Scientific classification
- Kingdom: Animalia
- Phylum: Chordata
- Class: Mammalia
- Order: Rodentia
- Family: Heteromyidae
- Genus: Perognathus
- Species: P. flavescens
- Binomial name: Perognathus flavescens Merriam, 1889

= Plains pocket mouse =

- Genus: Perognathus
- Species: flavescens
- Authority: Merriam, 1889
- Conservation status: LC

Species of rodent

The plains pocket mouse (Perognathus flavescens) is a heteromyid rodent of North America. It ranges from southwestern Minnesota and southeastern North Dakota to northern Texas east of the Rockies, and from northern Utah and Colorado to northern Chihuahua west of the Rockies.

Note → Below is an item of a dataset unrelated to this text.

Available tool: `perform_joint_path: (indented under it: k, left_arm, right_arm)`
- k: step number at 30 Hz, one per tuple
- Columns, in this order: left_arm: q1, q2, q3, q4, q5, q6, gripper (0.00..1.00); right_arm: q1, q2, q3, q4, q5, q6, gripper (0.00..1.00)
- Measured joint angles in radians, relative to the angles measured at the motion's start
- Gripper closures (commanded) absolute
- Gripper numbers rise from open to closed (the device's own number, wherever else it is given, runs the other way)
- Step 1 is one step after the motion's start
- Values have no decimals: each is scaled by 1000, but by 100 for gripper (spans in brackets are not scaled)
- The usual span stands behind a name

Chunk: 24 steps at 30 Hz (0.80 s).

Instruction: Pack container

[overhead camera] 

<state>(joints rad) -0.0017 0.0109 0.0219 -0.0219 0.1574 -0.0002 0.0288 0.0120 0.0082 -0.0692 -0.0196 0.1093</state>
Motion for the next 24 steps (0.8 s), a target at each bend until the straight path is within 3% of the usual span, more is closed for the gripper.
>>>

It has soft silky fur and grows to be 5 in long, although nearly half of that is the tail.

They often live directly underneath Spanish bayonet or prickly pear plants. They are accustomed to sandy soil and eat mostly seeds, large and small grasses and small leaves of plants. Some food found in their cheek pouches are: seeds of needle grass (Stipa), bind weed, sandbur grass, a small bean (probably Astragalus), and sedge (Cyperus). Even those caught in grain fields usually have their pouches filled with weed seeds. Seeds of two species of pigeon grass, a few other grasses, and wild buckwheat have been found in their burrows.

Their breeding season is mainly July to August and the females tend to have 4 embryos at a time. Other information about this animal is scarce.